Experiments show that TWAG can generate comprehensive abstracts and outperform state-of-the-art models which view Wikipedia abstracts as plain text.

Details

Task Formulation

The task is to automatically generate Wikipedia abstracts based on the related documents collected from referred websites or search engines.

Based on the observation that a Wikipedia article normally describes an object from different aspects/topics and that the abstract semantically corresponds to these topics, the paper proposes to utilize the topic information to guide sumarization.

Method

Overview

The paper proposes a two-stage model TWAG (Topic-guided Wikipedia Abstract Generation model) to guide abstractive summarization using topic information.

  • Stage 1: Train a topic detector to predict a topic for each paragraph (normally a paragraph expresses relatively complete and compact semantics).
  • Stage 2: Encode each topic separately and generate the abstract in a sentence-wise manner.

Stage 1 - Topic Detection

The paper render topic detection as a classification problem. Given a paragraph $d_i$, the classification task is to predict the topic for $d_i$. The paper uses ALBert as the classification model.

Stage 2 - Topic-aware Abstract Generation

Topic-aware abstract generator consist of three modules.

Topic Encoder

Topic detection assigns each paragraph a topic, and all paragraphs sharing the same topic are grouped together to form a topic-specific text group $G_j$.

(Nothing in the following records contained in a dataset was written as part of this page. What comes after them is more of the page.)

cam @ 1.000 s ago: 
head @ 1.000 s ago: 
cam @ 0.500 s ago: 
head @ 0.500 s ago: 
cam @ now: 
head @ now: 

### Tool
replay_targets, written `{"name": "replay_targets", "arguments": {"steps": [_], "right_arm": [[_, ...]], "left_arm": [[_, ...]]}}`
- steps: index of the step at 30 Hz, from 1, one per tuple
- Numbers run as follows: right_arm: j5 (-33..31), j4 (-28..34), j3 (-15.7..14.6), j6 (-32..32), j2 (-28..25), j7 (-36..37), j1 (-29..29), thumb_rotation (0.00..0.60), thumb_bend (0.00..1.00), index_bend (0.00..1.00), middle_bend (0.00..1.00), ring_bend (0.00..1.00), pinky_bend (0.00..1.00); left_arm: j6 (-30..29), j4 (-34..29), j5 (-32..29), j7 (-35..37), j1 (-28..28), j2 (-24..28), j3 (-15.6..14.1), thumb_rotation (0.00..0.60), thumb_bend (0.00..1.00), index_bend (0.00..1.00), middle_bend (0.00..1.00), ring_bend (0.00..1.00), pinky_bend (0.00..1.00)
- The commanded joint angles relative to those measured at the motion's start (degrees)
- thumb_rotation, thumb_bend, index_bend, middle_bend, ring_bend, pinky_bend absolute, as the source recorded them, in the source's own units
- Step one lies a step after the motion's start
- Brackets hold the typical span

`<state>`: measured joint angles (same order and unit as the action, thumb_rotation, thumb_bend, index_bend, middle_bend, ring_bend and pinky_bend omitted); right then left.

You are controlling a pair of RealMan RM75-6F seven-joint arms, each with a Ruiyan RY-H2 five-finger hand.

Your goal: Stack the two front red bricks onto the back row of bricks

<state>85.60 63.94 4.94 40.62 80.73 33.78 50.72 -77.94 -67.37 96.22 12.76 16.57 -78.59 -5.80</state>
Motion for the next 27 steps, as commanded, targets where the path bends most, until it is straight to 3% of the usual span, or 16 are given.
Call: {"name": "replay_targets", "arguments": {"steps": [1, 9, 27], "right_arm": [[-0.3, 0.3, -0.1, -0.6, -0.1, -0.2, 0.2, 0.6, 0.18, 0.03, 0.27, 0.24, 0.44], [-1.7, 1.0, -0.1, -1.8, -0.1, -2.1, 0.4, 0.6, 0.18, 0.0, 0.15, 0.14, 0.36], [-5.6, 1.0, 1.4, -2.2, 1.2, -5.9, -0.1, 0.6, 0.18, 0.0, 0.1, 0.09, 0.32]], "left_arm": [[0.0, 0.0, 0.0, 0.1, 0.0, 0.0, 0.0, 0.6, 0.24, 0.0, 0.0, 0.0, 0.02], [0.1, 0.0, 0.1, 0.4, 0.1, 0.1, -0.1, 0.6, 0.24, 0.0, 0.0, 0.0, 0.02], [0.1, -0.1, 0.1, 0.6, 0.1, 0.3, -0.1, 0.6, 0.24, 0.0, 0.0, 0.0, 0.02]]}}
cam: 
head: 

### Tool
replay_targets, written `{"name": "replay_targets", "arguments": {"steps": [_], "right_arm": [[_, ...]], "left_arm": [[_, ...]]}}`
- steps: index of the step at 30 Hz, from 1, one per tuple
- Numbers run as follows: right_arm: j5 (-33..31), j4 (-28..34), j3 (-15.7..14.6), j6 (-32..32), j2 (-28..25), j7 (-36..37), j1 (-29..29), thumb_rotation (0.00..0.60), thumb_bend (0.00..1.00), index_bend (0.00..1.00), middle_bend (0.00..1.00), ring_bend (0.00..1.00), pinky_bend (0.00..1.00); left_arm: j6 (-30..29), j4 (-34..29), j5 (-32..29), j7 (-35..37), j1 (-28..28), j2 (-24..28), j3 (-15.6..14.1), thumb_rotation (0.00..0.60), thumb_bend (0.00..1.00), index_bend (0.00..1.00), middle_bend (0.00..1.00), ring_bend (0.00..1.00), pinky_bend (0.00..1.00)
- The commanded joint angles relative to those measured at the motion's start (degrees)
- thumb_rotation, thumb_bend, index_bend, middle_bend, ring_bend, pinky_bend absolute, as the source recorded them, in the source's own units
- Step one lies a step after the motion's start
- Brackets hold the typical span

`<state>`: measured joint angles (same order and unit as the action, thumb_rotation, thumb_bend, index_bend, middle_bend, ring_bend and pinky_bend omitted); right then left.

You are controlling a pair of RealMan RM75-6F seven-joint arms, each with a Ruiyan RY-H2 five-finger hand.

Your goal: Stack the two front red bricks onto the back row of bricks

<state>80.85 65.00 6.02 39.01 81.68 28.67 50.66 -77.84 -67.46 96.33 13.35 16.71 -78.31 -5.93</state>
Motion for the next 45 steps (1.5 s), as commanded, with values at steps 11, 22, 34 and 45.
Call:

This paper uses BiGRU to encode each topic-specific text group $G_j$ as a hidden state $\mathbf{g_j}$.

Topic Predictor

TWAG generates the summary in a sentence-by-sentence manner. At each time step $t$, the topic predictor further fuses information from all hidden representations of text groups ${\mathbf{g_j}}$ to a topic-aware hidden representation $\mathbf{r_t}$.

Note: Given that Wikipedia abstract sentences normally contain mixed topics, the paper decides to fuse information from all text groups (weighted differently each time apparently) at each time step.

Sentence Decoder

The paper leverages a Pointer-Generator to generate a summary sentence $s_t$ with topic-aware representation $\mathbf{r_t}$ obtained from topic predictor as the inital decoder hidden state.

Finally, sentences having an overlap of over 50% with other sentences are removed to reduce redundancy.